The embarrassing exit comes after Shane Yeend, whose companies still owe $2m for unpaid shares in the gaming business getting his way as he moves to try and take control of the Australian gaming business.
Guthrie was voted out as chair with a vote of 54.11 per cent against her re-election. The remuneration report was also solidly rejected, with a 56.05 per cent vote against.
Mr Yeend, who himself was chief executive of Mighty Kingdom from May until late August this year, said he will now be asking for a board seat for the shares which he has paid for.
Last week Yeend called for an extraordinary general meeting where he is hoping to spill the entire board and install his team of executives.
The only problem is Mighty Kingdom wants to be paid for the $2m in shares which the Company claims that he has not for following a capital raising in August 2022.
Insiders claim that Gamestar committed to subscribing for $4m in new shares but has currently only paid for half of the shares issued.
Yeend has been running a public campaign to oust Guthrie from her role as chair.
She was appointed in 2021 a role she took up after being dumped by the ABC who she eventually sued for unfair dismissal.
According to the Australian, the Takeovers Panel has put out a statement indicating it had accepted an undertaking from Mr Yeend that none of the shares which had not been paid for would be voted at the meeting.

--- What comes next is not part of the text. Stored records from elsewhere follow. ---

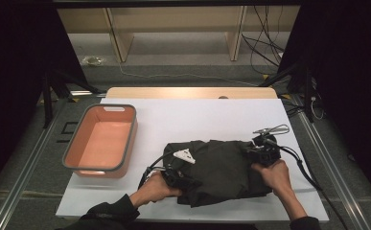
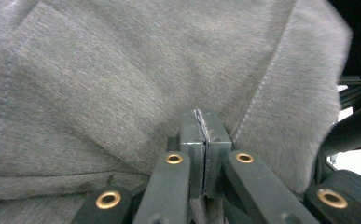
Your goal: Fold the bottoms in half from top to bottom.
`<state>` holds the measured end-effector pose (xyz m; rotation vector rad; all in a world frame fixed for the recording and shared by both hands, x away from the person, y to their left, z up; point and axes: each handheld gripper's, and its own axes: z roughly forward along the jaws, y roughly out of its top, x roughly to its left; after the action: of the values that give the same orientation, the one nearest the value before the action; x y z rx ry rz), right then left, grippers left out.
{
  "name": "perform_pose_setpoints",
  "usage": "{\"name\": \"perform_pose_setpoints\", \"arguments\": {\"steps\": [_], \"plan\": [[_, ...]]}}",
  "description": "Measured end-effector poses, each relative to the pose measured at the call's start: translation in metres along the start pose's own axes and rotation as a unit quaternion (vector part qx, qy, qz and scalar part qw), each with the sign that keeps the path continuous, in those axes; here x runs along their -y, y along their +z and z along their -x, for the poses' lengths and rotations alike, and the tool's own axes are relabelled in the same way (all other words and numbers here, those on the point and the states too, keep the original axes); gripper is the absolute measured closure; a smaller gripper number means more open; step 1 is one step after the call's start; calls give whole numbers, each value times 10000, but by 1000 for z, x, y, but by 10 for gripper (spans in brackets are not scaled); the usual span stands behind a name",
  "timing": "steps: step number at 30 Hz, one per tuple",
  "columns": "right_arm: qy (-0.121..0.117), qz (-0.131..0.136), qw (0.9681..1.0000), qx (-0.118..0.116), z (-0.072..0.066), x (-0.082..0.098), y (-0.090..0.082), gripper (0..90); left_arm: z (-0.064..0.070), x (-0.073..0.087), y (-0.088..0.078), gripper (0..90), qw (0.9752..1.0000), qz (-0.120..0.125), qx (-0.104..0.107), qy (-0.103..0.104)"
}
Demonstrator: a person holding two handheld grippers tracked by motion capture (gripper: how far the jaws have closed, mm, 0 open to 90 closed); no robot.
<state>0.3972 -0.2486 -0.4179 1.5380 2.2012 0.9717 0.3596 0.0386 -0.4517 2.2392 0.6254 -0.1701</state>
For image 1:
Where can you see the short aluminium rail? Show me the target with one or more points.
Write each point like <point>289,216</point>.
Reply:
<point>87,93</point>

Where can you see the person's left hand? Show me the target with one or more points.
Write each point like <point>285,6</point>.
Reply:
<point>154,191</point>

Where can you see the person's right hand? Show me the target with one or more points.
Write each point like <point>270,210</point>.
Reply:
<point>279,177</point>

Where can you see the orange basket with grey rim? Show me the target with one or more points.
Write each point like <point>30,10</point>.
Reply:
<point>103,143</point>

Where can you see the crumpled clear plastic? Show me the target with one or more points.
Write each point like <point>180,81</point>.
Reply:
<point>93,60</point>

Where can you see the black curtain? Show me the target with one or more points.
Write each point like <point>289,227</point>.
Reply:
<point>349,64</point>
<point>13,64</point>

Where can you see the black tripod stand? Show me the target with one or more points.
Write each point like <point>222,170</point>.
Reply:
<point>47,102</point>
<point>307,96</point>

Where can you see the white board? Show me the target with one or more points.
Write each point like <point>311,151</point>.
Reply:
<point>189,121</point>

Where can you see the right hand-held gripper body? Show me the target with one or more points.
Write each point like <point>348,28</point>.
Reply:
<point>266,151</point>

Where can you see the long aluminium rail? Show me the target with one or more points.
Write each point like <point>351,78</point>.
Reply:
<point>333,179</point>
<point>17,191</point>

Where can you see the black frame bar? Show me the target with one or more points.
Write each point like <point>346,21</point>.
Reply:
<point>173,3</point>

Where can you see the dark grey skirt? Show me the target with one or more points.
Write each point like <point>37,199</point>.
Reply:
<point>221,172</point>

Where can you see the light wooden shelf unit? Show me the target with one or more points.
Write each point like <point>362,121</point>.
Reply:
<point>122,41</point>

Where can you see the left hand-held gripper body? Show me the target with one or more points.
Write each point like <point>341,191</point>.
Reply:
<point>184,156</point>

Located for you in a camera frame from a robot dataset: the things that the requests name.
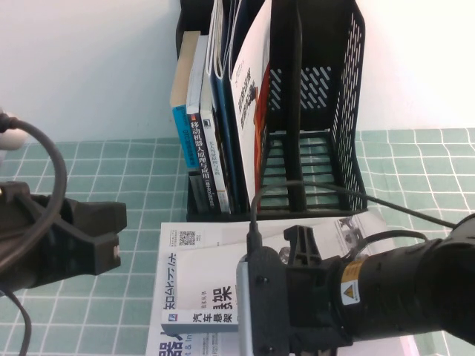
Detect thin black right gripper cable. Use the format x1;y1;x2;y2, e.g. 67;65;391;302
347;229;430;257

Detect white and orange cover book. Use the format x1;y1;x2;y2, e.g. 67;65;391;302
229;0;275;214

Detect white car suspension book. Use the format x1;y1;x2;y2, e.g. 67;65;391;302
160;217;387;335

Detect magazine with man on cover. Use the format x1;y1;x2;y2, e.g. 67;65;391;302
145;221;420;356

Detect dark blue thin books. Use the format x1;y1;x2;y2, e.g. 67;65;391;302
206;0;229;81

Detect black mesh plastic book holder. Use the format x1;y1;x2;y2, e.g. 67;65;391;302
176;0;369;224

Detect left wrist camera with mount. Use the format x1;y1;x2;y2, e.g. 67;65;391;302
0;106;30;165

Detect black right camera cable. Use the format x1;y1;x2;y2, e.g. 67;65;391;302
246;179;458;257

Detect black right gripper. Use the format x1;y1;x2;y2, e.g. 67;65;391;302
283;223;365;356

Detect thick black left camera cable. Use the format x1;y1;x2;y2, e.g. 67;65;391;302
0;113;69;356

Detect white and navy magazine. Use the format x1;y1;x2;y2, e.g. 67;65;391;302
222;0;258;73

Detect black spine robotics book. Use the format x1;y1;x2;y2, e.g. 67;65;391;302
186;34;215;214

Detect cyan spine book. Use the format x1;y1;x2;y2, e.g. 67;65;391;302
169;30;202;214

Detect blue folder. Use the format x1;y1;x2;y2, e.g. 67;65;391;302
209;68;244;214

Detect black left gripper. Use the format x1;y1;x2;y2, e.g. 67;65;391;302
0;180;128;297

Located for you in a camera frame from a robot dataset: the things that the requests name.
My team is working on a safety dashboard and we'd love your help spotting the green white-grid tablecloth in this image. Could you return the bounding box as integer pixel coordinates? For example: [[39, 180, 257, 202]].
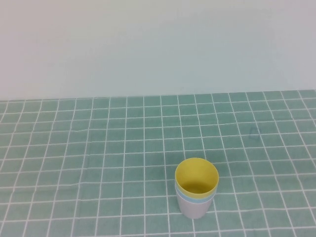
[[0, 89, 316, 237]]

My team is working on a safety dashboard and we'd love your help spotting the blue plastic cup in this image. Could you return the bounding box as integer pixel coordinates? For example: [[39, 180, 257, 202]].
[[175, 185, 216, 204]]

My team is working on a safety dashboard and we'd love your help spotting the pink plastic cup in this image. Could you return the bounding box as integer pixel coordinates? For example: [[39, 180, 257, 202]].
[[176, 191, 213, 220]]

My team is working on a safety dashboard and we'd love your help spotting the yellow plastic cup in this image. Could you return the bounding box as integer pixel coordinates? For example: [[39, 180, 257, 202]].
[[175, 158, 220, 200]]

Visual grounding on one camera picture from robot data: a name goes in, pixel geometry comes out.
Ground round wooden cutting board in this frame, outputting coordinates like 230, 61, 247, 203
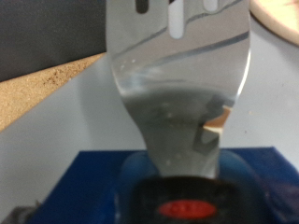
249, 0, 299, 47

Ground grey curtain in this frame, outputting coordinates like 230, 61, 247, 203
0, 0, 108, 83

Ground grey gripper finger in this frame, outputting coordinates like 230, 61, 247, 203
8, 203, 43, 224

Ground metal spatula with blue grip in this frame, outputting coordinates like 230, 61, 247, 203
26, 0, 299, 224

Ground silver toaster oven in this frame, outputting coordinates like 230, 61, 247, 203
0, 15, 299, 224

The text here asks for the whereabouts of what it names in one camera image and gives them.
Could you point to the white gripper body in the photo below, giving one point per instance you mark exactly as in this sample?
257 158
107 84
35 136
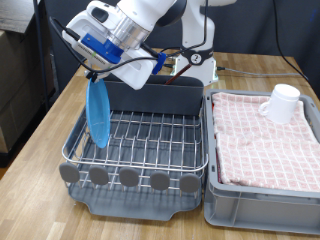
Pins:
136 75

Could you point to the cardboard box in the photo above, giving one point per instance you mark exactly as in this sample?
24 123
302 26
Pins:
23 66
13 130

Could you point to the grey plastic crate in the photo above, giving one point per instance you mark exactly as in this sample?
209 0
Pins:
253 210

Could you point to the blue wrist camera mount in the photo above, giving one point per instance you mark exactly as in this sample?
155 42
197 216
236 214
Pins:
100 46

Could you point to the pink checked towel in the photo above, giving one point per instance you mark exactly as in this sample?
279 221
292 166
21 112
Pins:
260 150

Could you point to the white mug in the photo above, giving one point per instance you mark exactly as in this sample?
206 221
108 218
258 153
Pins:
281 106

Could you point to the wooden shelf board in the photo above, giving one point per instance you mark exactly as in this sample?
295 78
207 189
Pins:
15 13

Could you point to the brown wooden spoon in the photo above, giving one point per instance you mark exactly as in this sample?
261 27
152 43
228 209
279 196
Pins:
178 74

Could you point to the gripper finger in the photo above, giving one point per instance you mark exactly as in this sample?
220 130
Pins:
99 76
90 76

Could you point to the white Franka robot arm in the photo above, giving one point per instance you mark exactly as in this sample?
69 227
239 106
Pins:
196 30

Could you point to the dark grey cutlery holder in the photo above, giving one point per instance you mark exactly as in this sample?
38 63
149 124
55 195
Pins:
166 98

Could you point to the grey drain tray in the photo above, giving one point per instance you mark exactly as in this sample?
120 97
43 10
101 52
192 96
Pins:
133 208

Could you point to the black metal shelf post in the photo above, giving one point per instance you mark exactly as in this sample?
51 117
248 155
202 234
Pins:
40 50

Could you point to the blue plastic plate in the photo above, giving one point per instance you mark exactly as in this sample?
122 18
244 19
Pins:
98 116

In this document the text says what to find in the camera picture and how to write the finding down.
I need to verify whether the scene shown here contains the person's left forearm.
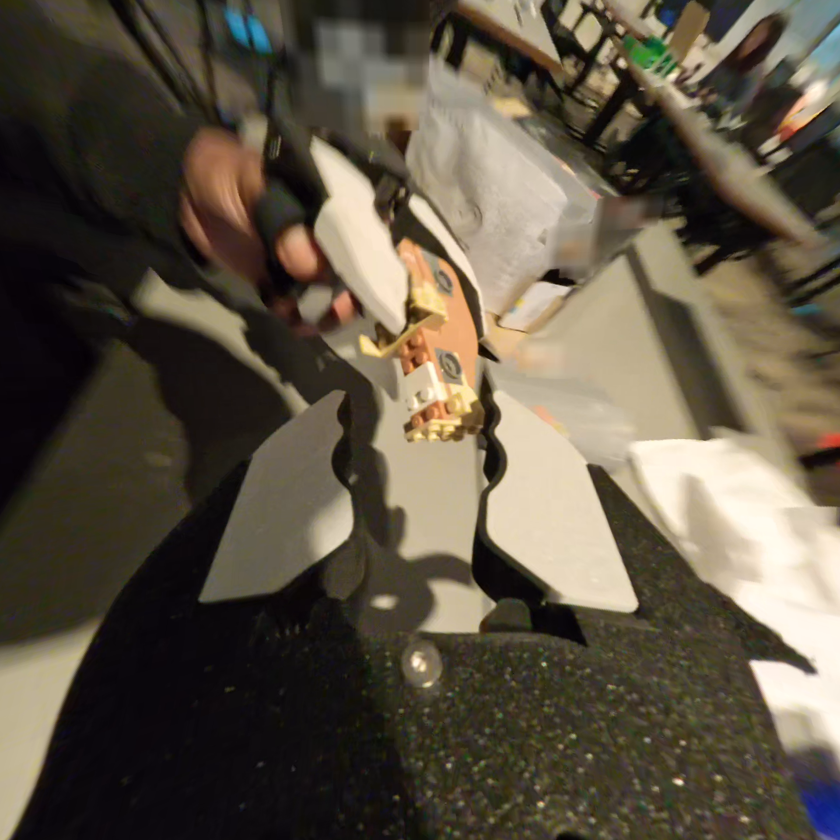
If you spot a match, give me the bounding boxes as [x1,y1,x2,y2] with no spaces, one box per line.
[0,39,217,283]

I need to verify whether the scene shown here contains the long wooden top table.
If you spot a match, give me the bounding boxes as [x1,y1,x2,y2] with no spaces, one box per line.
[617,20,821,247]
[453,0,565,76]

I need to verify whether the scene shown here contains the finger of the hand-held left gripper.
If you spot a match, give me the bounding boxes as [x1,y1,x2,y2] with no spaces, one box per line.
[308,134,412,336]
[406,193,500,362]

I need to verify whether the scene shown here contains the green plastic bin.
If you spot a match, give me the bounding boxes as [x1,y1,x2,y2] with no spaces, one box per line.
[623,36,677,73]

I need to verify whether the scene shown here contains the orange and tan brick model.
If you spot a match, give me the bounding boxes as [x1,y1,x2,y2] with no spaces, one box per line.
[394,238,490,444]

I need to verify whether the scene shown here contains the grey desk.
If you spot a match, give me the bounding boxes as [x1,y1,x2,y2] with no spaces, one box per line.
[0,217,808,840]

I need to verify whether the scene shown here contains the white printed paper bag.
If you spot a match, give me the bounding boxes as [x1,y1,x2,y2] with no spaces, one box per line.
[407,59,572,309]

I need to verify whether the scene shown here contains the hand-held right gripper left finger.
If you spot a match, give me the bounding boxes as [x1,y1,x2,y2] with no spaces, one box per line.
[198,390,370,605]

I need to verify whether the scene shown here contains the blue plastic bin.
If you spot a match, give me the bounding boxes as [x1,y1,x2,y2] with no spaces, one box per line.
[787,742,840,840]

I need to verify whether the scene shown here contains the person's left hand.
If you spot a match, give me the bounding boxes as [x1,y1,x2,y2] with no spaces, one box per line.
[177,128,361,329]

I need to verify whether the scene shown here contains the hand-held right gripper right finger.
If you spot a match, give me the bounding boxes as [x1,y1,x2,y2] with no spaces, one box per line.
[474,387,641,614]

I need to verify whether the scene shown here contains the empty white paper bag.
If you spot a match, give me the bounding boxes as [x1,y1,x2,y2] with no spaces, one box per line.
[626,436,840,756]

Ms Guthrie told the meeting that regardless of the vote outcome, she intended to step down from her role as chair once a strategic review process, scheduled to be completed before the end of the year, “delivers an outcome acceptable to shareholders’’.
“In any event, I commit to resigning by the end of March 2024, at the latest,’’ she said.
Ms Guthrie said she took “full responsibility for the past unsustainable cash burn of the business.”
“We had an aggressive growth plan and made several investment decisions in an attempt to accelerate revenue.’’
Ms Guthrie said Gamestar did not deliver on either its financial commitments to the company or its promises around industry expertise.
“Once it became apparent that Gamestar did not have the available funds to settle, a position confirmed by Mr Yeend to multiple parties, we had no choice but to terminate the share subscription agreement,’’ Ms Guthrie told the meeting.
Mr Yeend in a statement to the Australian denied that his company lacks the funds to complete the deal, saying it was Mighty Kingdom’s failure to meet conditions under the deal which led to the non-payment.